_Assigned task_: Among the entries below, which lines include the string "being"? Show each one.

_Records to use_:
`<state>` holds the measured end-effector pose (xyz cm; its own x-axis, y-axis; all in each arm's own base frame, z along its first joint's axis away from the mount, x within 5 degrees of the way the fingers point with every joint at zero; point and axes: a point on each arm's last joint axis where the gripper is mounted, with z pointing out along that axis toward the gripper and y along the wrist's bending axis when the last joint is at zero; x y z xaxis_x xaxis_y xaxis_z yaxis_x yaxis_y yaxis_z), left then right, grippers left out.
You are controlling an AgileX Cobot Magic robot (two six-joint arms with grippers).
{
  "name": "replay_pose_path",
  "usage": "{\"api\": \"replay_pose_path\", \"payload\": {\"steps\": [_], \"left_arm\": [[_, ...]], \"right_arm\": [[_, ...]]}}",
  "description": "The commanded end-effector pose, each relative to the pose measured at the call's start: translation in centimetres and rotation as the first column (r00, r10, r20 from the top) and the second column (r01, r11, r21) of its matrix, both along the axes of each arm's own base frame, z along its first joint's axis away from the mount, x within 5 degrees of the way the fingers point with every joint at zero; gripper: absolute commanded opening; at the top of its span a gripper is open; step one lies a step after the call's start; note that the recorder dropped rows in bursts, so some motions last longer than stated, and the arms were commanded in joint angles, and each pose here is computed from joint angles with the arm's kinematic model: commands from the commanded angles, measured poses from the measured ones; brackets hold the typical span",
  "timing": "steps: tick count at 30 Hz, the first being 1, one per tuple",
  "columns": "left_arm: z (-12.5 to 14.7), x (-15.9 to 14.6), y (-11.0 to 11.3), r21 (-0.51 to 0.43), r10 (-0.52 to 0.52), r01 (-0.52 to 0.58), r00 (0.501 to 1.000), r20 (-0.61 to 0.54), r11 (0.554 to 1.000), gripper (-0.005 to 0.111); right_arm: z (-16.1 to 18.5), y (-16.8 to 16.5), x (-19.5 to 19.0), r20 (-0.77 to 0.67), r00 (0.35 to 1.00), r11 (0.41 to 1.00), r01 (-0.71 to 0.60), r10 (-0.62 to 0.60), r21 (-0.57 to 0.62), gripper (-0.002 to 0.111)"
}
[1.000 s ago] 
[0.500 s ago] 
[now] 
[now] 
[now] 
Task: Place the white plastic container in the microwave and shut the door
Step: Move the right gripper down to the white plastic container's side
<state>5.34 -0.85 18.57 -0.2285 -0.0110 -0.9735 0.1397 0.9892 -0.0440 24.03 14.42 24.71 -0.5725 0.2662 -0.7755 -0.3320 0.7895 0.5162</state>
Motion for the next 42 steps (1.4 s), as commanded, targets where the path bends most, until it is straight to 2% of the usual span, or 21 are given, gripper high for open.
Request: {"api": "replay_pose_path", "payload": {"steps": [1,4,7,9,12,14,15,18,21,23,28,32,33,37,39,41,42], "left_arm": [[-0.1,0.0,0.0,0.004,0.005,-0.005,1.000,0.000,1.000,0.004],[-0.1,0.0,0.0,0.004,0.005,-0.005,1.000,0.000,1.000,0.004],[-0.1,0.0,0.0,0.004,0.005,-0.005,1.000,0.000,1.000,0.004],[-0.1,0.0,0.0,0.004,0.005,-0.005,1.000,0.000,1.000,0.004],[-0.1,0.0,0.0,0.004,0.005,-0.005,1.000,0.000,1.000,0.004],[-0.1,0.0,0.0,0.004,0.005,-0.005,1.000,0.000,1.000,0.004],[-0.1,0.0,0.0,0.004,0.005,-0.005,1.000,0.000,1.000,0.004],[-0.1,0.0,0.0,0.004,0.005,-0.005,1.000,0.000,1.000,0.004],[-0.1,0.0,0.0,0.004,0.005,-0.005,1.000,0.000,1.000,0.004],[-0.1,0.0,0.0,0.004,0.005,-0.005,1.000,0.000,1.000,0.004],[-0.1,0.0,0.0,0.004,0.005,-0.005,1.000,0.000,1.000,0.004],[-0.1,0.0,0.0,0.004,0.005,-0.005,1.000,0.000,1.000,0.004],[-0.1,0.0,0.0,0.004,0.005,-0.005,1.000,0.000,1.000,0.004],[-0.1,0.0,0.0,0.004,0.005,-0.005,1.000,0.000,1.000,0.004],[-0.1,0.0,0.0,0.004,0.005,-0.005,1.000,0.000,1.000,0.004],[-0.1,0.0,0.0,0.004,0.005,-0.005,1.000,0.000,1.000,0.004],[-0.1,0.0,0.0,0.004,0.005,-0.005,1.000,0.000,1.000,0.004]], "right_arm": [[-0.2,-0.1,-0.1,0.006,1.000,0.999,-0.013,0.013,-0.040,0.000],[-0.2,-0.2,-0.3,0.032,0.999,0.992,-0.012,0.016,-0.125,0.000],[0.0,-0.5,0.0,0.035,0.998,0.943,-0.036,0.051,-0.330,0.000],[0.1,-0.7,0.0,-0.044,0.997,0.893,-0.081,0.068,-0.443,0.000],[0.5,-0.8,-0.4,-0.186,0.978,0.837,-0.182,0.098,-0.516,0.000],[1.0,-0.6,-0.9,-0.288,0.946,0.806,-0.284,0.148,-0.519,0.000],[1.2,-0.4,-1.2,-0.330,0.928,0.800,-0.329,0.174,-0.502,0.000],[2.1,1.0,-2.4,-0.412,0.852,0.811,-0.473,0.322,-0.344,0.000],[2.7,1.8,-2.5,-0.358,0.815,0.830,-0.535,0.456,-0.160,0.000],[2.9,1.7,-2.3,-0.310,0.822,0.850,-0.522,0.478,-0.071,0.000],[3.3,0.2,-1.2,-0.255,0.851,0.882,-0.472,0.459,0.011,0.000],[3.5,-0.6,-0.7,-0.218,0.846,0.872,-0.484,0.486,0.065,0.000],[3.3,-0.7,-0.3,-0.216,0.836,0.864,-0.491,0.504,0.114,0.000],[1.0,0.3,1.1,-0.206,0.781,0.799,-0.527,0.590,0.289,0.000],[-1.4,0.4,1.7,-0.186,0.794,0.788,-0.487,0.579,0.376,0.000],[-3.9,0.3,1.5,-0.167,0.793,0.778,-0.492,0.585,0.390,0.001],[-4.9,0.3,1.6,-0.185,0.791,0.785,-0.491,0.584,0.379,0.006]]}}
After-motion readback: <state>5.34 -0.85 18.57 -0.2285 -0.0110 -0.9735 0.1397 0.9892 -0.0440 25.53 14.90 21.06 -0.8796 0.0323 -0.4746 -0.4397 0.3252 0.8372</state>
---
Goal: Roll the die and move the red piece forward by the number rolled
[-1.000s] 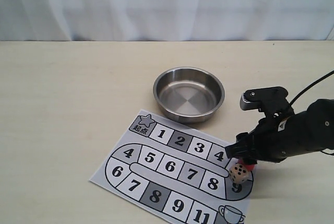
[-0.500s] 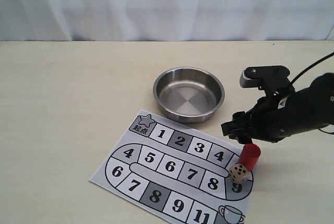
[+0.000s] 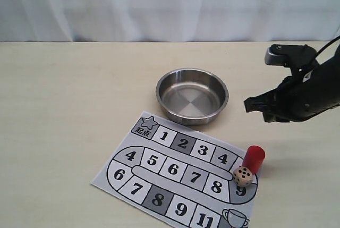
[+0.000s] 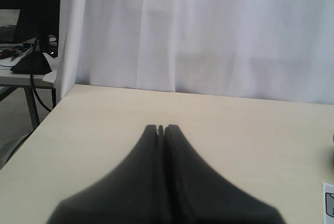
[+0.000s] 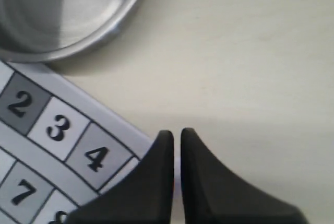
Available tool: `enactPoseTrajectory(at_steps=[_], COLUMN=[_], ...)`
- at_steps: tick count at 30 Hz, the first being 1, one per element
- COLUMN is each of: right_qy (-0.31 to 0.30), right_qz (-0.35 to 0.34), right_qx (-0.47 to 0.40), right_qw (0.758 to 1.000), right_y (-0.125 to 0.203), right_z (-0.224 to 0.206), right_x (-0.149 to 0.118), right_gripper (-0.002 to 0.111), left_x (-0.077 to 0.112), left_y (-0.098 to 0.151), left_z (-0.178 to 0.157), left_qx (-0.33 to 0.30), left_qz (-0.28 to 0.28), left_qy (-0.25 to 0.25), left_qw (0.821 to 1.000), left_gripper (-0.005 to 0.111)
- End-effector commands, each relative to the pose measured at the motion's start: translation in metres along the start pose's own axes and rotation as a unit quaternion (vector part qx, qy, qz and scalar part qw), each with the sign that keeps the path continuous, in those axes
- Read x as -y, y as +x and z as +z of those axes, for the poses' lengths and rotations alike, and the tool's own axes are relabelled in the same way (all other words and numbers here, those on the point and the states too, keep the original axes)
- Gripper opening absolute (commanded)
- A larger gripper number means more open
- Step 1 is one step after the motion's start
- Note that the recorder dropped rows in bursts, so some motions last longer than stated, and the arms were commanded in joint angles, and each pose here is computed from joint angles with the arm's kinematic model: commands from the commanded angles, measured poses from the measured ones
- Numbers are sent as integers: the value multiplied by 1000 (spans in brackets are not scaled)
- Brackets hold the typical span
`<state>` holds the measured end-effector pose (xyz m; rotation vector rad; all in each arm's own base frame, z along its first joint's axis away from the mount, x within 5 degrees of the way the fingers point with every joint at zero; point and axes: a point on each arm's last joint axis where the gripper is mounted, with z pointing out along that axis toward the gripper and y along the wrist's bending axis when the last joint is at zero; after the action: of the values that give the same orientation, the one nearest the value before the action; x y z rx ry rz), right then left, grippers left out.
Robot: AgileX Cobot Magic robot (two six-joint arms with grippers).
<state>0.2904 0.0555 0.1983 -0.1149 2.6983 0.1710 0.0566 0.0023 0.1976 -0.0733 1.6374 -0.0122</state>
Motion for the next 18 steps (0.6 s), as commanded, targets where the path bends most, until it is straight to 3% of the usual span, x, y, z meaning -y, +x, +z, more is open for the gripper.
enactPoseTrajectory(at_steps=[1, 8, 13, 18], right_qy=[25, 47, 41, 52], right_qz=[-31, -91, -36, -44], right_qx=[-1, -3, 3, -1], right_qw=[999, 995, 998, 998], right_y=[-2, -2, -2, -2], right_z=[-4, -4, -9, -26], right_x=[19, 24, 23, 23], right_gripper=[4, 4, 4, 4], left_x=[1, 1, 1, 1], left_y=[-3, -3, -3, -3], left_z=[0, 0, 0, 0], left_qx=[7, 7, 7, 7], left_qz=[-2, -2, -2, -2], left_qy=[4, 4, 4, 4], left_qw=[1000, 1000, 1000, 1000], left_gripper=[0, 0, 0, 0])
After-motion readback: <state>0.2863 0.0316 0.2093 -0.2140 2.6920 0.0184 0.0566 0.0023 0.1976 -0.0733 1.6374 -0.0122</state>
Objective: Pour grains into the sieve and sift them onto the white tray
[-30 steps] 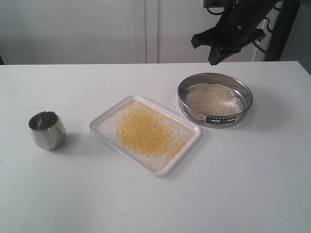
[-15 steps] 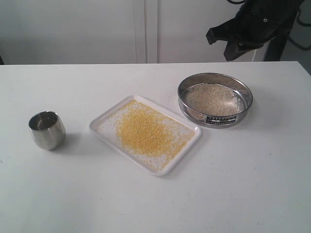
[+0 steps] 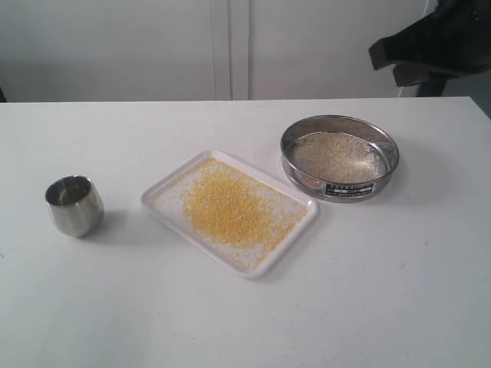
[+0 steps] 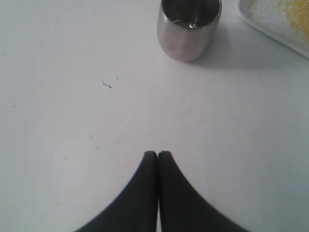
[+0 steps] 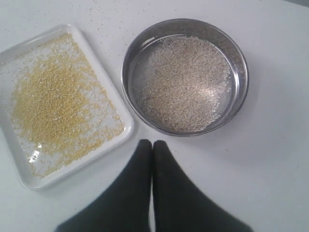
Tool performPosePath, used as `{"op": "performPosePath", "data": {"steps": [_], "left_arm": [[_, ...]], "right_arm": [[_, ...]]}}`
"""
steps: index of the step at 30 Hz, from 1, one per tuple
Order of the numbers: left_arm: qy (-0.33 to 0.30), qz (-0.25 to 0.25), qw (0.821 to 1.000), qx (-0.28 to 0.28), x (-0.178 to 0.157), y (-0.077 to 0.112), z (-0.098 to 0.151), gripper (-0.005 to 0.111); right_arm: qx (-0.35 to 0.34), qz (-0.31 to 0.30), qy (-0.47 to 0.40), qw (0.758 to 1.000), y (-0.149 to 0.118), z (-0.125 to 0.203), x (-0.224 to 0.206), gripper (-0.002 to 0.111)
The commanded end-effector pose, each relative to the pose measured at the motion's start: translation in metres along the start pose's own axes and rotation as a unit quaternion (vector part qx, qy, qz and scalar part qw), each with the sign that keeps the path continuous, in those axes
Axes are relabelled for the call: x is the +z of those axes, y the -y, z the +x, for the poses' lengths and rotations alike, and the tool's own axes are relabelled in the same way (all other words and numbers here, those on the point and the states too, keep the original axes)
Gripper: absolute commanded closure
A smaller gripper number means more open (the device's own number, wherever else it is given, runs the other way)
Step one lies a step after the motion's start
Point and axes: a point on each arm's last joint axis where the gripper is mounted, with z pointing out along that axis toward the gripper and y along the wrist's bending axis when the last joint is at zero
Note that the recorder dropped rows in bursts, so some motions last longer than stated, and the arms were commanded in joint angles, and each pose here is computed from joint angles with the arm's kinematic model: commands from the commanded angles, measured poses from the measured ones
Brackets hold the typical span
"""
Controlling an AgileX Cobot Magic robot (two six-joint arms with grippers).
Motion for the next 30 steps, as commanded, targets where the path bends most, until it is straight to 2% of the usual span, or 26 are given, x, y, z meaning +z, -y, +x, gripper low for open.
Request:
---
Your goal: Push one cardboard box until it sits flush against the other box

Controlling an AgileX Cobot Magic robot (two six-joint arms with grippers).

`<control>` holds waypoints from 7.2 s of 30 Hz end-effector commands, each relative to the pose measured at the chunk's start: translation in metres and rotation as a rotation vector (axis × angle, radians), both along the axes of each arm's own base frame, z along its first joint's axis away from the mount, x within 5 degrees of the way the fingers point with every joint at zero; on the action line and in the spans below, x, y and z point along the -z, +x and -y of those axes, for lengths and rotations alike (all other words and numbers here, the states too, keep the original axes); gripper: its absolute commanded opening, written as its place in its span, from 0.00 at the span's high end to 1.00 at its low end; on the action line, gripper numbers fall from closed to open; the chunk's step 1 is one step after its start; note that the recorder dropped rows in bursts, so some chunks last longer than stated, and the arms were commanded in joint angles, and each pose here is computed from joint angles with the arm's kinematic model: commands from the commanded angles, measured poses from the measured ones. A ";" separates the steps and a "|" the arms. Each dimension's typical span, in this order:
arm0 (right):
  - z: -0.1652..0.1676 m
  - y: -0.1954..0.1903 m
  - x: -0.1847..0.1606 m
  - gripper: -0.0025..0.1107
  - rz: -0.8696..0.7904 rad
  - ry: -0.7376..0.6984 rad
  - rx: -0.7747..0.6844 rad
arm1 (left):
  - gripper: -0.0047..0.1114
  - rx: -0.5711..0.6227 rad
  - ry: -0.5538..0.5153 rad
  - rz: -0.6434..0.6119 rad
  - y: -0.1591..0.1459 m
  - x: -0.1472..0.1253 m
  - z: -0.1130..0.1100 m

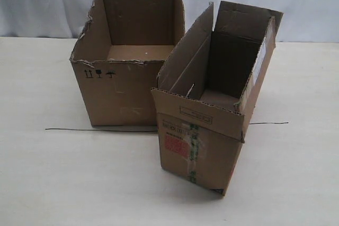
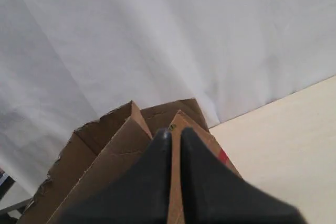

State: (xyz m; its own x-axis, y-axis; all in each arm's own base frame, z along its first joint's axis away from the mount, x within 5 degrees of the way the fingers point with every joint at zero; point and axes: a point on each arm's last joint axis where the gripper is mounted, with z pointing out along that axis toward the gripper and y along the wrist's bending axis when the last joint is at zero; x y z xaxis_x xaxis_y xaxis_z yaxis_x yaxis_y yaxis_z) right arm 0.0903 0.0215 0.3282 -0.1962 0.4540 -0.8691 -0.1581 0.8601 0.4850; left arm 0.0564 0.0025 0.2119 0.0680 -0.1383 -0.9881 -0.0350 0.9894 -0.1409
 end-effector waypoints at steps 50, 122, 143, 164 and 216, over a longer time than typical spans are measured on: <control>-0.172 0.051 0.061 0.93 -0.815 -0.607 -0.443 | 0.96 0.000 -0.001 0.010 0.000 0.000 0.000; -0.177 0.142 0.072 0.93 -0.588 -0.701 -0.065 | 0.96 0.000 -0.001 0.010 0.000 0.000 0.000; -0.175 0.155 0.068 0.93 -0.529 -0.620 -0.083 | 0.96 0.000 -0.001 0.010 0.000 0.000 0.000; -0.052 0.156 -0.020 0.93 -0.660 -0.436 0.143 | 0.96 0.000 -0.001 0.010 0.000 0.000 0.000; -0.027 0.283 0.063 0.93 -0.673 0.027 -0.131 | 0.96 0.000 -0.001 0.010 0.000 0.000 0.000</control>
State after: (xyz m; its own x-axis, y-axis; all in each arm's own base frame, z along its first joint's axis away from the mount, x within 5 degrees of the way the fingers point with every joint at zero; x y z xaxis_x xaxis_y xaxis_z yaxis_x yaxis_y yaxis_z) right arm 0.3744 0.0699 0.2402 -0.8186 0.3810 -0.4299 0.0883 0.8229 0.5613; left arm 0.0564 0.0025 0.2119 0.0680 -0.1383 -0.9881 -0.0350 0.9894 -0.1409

_Response to this exercise_:
  "timing": "steps: tick count at 30 Hz, the first being 1, one per tuple",
- at_steps: tick count at 30 Hz, the first being 1, one per element

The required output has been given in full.